Setiap mendengarnya, Baylor jadi ingin menginjakkan kaki di sana. Tanah Jogja yang katanya istimewa, katanya membuat cinta, katanya menghasilkan rindu. Baylor ingin membuktikannya sendiri, suatu saat nanti. Hingga kata 'katanya' bisa dihilangkan.
Kapan-kapan, ya.
Sampai di bait terakhir lagu tersebut bersamaan dengan mentari yang mengucapkan salam perpisahaan. Tidak lagi tampak oleh mata telanjang.
Baylor mengembuskan napas pelan, raganya mati. Satu pertanyaan yang terlintas dalam benaknya,
Saya ini hidup atau perlahan-lahan mati?
Ya, Baylor selalu bertanya pada dirinya sendiri. Tapi tak kunjung dapat jawaban. Kalian bisa bantu jawab? Setidaknya agar Baylor dapat tidur nyenyak, tidak lagi gusar memikirkan kondisi tububnya.
Atau mungkin, Baylor yang akan cari jawabannya sendiri. Ia harus bertanya pada seseorang yang tepat, tapi nanti. Jika ia benar-benar sudah siap.
Drrttt
Tiba-tiba lagunya terhenti karena ada panggilan masuk, ia terdiam sejanak membaca nama yang tertera di sana. Kirana.
[Hallo? Bay, kamu di sana kan?]
[Hallo?]
Tadinya Baylor ingin marah sebab 10 panggilan keluar tadi pagi baru dibalas sore menjelang malam ini, tapi suara Kirana di sebrang sana seketika mengurungkan niatnya.
"Iya, Baylor di sini. Bagaimana kondisimu di sana, Kirana?" tanya Baylor dengan nada gaya bicaranya yang dibuat-buat.
[Syukur kamu gak marah. Maaf banget tadi aku gak boleh sa--]
"Gak pa-pa, tunggu bentar. Gue otw ke sana."
Baylor memutuskan sambungan secara sepihak, bahkan sebelum Kirana menjelaskan kesalahannya.

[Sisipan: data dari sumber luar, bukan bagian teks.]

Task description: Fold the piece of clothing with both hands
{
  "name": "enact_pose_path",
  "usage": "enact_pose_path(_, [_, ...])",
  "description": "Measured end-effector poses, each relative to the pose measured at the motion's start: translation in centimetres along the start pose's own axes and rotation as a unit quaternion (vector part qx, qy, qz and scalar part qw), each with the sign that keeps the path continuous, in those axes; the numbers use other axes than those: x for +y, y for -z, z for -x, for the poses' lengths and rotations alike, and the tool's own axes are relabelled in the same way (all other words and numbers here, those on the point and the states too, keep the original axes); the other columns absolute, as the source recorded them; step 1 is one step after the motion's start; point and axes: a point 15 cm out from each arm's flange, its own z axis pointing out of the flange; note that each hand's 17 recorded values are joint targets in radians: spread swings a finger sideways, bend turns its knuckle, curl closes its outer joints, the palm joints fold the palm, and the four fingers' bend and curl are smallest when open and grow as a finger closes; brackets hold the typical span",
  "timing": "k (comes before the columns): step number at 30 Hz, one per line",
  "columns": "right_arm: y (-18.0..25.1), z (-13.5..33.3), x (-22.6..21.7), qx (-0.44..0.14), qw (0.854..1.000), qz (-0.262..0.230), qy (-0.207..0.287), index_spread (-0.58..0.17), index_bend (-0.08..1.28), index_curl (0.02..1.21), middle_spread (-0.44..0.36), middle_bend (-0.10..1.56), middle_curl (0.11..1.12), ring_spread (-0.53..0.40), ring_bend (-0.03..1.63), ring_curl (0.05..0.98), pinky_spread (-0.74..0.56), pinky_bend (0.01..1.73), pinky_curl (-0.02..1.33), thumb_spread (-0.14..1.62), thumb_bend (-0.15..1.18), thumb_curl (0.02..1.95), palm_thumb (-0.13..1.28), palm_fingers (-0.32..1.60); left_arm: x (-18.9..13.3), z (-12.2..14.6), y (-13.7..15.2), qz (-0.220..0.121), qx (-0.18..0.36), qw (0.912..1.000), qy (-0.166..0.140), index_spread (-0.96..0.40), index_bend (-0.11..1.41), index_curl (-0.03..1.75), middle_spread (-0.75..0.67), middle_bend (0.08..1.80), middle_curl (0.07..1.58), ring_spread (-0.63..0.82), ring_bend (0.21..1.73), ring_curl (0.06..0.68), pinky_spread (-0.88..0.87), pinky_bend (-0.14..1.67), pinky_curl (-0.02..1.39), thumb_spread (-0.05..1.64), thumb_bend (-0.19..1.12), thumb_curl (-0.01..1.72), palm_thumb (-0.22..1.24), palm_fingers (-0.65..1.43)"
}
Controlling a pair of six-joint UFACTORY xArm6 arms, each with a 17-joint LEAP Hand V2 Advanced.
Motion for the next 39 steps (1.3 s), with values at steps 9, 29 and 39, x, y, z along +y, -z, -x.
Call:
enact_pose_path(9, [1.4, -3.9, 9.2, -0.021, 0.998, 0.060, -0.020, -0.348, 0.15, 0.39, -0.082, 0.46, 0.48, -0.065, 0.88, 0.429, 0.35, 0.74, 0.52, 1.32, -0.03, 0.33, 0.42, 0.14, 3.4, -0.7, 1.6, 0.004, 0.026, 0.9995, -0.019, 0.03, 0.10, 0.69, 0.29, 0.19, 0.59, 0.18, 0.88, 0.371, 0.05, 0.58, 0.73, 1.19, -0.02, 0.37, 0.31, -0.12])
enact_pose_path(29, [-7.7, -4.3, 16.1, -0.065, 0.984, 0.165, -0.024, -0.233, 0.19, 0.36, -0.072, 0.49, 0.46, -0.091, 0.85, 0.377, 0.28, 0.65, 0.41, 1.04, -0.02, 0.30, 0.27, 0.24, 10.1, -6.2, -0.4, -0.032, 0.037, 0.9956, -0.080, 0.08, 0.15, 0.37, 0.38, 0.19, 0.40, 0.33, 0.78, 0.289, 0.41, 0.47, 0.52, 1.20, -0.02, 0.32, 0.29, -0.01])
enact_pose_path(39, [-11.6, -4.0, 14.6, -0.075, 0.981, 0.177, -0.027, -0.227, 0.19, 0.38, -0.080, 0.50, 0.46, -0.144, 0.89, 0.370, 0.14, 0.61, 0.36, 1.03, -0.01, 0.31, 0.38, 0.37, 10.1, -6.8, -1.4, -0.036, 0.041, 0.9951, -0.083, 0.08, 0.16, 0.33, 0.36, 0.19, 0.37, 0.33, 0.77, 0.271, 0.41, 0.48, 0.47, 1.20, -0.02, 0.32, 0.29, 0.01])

Ia tidak perlu penuturan maaf itu, ia hanya mengingkan bertemu dengannya. Toh, daripada tranfusi darah, lebih baik Baylor berkunjung ke rumah Kirana.
Setelah memikirkan segala cara untuk kabur, pilihan terakhir jatuh pada jendela. Samping rumah lelaki itu taman dan ada tangga bambu yang Baylor bisa gunakan. Ayolah, ia ini lelaki masa begitu takut?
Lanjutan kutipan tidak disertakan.